Task requirements: Drop the images, then output the listing exactly.

▼▼▼

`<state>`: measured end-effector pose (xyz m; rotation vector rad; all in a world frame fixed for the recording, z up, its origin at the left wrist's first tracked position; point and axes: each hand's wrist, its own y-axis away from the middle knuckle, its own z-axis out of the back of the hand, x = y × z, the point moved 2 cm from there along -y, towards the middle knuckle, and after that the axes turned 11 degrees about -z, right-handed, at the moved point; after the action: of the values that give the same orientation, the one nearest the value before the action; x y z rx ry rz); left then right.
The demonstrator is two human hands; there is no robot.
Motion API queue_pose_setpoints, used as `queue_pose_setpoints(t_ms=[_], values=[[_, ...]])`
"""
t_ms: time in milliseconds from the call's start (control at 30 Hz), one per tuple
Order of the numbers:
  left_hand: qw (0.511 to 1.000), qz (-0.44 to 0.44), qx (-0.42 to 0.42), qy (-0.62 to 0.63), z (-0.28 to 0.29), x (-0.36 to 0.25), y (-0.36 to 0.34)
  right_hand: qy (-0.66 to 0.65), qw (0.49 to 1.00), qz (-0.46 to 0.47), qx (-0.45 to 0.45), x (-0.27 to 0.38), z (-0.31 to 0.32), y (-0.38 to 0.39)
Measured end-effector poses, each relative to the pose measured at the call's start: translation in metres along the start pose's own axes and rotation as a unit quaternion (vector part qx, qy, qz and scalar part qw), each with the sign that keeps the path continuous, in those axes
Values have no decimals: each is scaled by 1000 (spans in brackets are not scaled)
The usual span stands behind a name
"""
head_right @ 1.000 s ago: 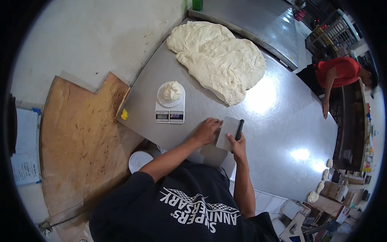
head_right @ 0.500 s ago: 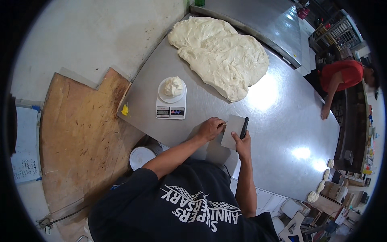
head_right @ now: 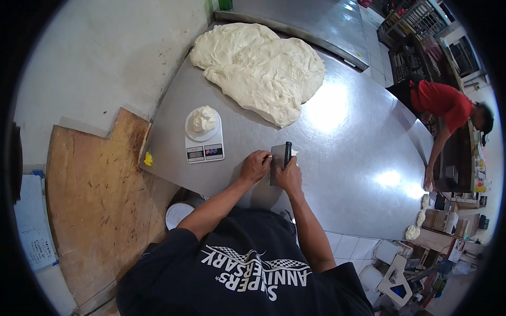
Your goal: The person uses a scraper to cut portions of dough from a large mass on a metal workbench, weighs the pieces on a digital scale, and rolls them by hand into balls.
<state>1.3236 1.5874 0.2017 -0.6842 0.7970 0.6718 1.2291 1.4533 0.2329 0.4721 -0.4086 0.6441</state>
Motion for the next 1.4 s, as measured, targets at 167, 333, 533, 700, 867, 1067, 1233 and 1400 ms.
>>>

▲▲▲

Task response:
`<state>`: measured end-effector pose (xyz m; rotation vector rad; all in a world frame fixed for the recording, z up, its origin at the left wrist's first tracked position; point and axes: each hand's wrist, its own y-axis away from the middle knuckle, its own z-axis out of the back of the hand, x = y × z, the point moved 2 cm from there along -y, towards the middle knuckle, and after that the axes turned 11 degrees about -z, right-handed, at the moved point; after the action: of the values that give the same orientation, the one nearest the value before the action; x y z rx ry rz); left then right.
The demonstrator is two human hands; there is no robot.
Motion API queue_pose_setpoints, used as `queue_pose_setpoints(t_ms=[_], values=[[_, ...]])`
"""
t_ms: time in milliseconds from the call's start (control at 30 Hz), one per tuple
Order of the numbers:
  left_hand: qw (0.511 to 1.000), qz (-0.44 to 0.44), qx (-0.42 to 0.42), qy (-0.62 to 0.63), z (-0.28 to 0.29), x (-0.36 to 0.25), y (-0.36 to 0.34)
  right_hand: qy (-0.66 to 0.65), qw (0.49 to 1.00), qz (-0.46 to 0.47), qx (-0.45 to 0.45), x (-0.27 to 0.38), z (-0.31 to 0.32), y (-0.38 to 0.39)
Measured end-effector poses, each relative to the pose measured at the call's start: translation in metres along the start pose's own axes and rotation as a unit quaternion (vector part qx, qy, qz and scalar part qw), each with the sign that keeps the path continuous, in those axes
Values have no decimals: each is scaled by 1000 (spans in brackets are not scaled)
The usual span stands behind a name
"""
head_right @ 1.000 s ago: 
head_right @ 0.500 s ago: 
head_right @ now: 
Your goal: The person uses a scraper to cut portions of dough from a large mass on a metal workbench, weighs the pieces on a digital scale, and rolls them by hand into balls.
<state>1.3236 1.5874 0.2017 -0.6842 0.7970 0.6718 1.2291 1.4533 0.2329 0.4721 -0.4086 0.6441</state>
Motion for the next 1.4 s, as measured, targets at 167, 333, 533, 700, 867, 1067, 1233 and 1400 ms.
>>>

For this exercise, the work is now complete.